* Exercise directions: Search the records for the string "that". Copy each line where it occurs.

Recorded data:
=-=-=

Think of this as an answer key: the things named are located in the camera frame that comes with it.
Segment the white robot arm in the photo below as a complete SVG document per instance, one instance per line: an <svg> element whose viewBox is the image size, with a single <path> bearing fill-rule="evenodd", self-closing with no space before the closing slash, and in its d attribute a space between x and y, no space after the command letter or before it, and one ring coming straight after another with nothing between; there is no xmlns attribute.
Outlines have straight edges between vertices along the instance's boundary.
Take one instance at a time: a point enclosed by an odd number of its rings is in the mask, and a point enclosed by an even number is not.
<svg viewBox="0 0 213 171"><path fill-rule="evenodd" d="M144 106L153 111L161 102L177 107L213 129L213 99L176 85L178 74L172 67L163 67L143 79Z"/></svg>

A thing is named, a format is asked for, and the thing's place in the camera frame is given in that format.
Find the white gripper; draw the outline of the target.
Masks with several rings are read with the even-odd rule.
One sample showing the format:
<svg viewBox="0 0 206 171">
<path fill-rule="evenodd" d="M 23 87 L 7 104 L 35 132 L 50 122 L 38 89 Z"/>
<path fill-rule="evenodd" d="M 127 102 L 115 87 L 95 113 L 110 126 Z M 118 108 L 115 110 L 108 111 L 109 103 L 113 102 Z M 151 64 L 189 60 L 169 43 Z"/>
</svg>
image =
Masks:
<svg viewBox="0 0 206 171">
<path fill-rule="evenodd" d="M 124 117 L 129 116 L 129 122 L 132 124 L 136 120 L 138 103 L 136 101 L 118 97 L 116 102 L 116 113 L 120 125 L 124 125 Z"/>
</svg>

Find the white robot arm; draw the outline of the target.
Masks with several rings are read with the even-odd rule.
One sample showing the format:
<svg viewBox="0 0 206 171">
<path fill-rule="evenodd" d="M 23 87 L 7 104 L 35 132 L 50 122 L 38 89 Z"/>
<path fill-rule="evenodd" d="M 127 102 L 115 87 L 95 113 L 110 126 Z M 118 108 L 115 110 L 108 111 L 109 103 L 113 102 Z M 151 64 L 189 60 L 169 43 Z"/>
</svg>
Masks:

=-=-=

* Answer area:
Think of this as an answer key: the things named are located in the camera frame that comes with it.
A thing is named, a format is asked for, and the thing's place in the camera frame is given in that format.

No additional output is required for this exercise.